### Supplied data
________________________

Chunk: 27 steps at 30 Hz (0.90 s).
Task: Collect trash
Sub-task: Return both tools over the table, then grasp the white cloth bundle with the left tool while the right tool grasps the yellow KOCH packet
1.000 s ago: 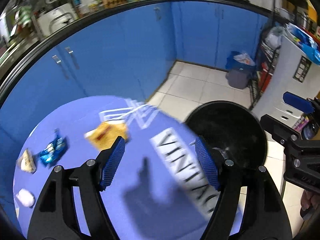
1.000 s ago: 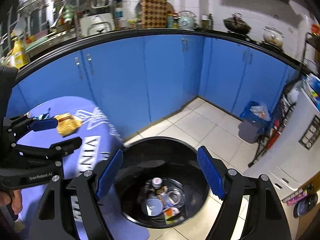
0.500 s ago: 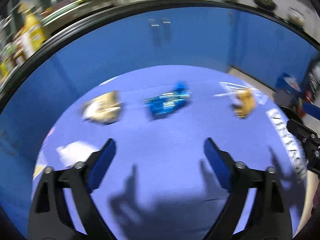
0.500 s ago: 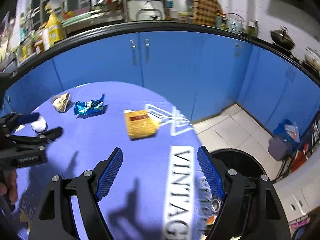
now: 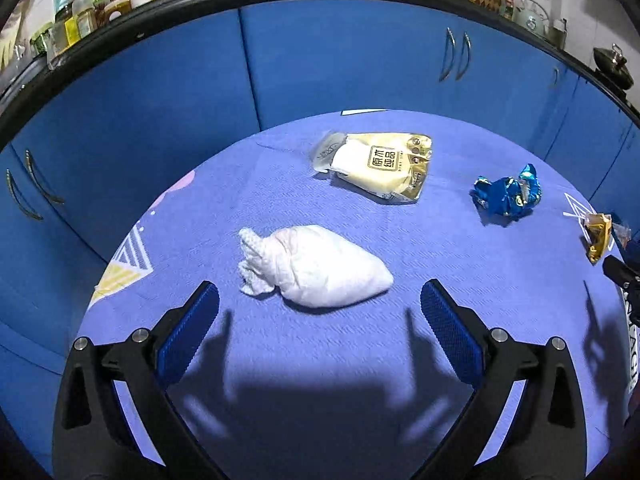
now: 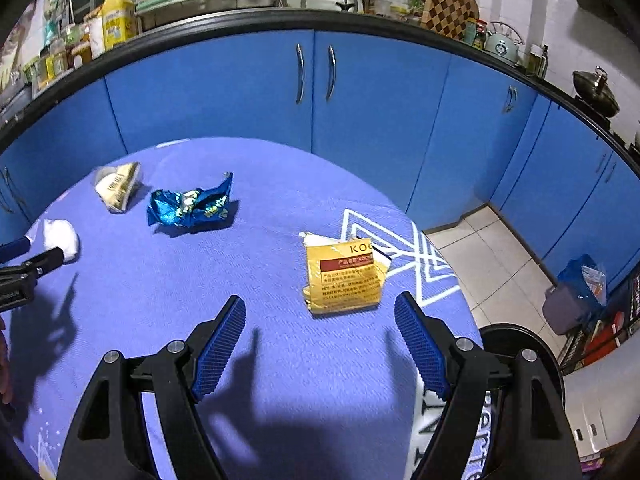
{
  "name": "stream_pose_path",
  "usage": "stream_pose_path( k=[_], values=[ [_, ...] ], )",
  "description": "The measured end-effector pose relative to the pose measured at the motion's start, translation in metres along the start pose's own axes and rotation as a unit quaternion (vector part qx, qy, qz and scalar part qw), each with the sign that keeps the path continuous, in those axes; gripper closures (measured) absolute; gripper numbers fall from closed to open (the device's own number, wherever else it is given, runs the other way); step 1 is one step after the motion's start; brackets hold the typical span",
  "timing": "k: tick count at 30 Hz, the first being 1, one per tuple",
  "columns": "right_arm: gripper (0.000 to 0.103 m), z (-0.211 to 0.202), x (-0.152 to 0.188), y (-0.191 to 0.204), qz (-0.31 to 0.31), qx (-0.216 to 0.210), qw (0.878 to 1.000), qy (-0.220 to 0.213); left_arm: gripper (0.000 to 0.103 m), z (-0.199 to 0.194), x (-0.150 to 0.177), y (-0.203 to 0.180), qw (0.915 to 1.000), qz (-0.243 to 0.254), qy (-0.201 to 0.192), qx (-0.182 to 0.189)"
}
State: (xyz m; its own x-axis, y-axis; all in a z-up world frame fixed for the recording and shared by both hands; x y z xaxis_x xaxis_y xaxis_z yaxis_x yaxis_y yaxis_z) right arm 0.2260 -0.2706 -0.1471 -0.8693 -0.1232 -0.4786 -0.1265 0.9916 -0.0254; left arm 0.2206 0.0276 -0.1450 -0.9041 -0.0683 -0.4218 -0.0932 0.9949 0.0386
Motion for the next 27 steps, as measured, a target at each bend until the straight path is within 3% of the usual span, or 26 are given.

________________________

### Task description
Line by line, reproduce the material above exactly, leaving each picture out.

### Exercise answer
Chunk: 27 steps at 30 Hz (0.90 s).
Task: Collect trash
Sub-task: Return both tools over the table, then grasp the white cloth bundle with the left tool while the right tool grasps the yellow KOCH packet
1.000 s ago: 
1.000 s ago: 
0.500 s ago: 
0.500 s ago: 
now: 
now: 
{
  "name": "stream_pose_path",
  "usage": "stream_pose_path( k=[_], values=[ [_, ...] ], )",
  "description": "The measured end-effector pose relative to the pose measured at the motion's start, translation in metres along the start pose's own axes and rotation as a unit quaternion (vector part qx, qy, qz and scalar part qw), each with the sign that keeps the path continuous, in those axes; gripper closures (measured) absolute; gripper numbers fall from closed to open (the device's own number, wherever else it is given, runs the other way); step 1 is one step after the motion's start; brackets hold the typical span",
  "timing": "k: tick count at 30 Hz, the first being 1, one per tuple",
  "columns": "right_arm: gripper (0.000 to 0.103 m), z (-0.211 to 0.202), x (-0.152 to 0.188), y (-0.191 to 0.204), qz (-0.31 to 0.31), qx (-0.216 to 0.210), qw (0.878 to 1.000), qy (-0.220 to 0.213); left_arm: gripper (0.000 to 0.103 m), z (-0.199 to 0.194), x (-0.150 to 0.177), y (-0.203 to 0.180), qw (0.915 to 1.000), qz (-0.243 to 0.254), qy (-0.201 to 0.192), qx (-0.182 to 0.189)"
}
State: (xyz m; its own x-axis, y-axis; all in a z-up world frame fixed for the recording and shared by both hands; x y z xaxis_x xaxis_y xaxis_z yaxis_x yaxis_y yaxis_z) right arm 0.2260 -0.2706 -0.1471 -0.8693 -0.1232 -0.4786 -0.1265 0.9916 -0.0254; left arm 0.2206 0.0276 -0.1450 -0.9041 -0.0683 -0.4218 -0.0932 0.9949 0.0386
Motion for the next 27 steps, as measured, a target at each bend until the straight path is within 3% of the usual span, or 26 are given.

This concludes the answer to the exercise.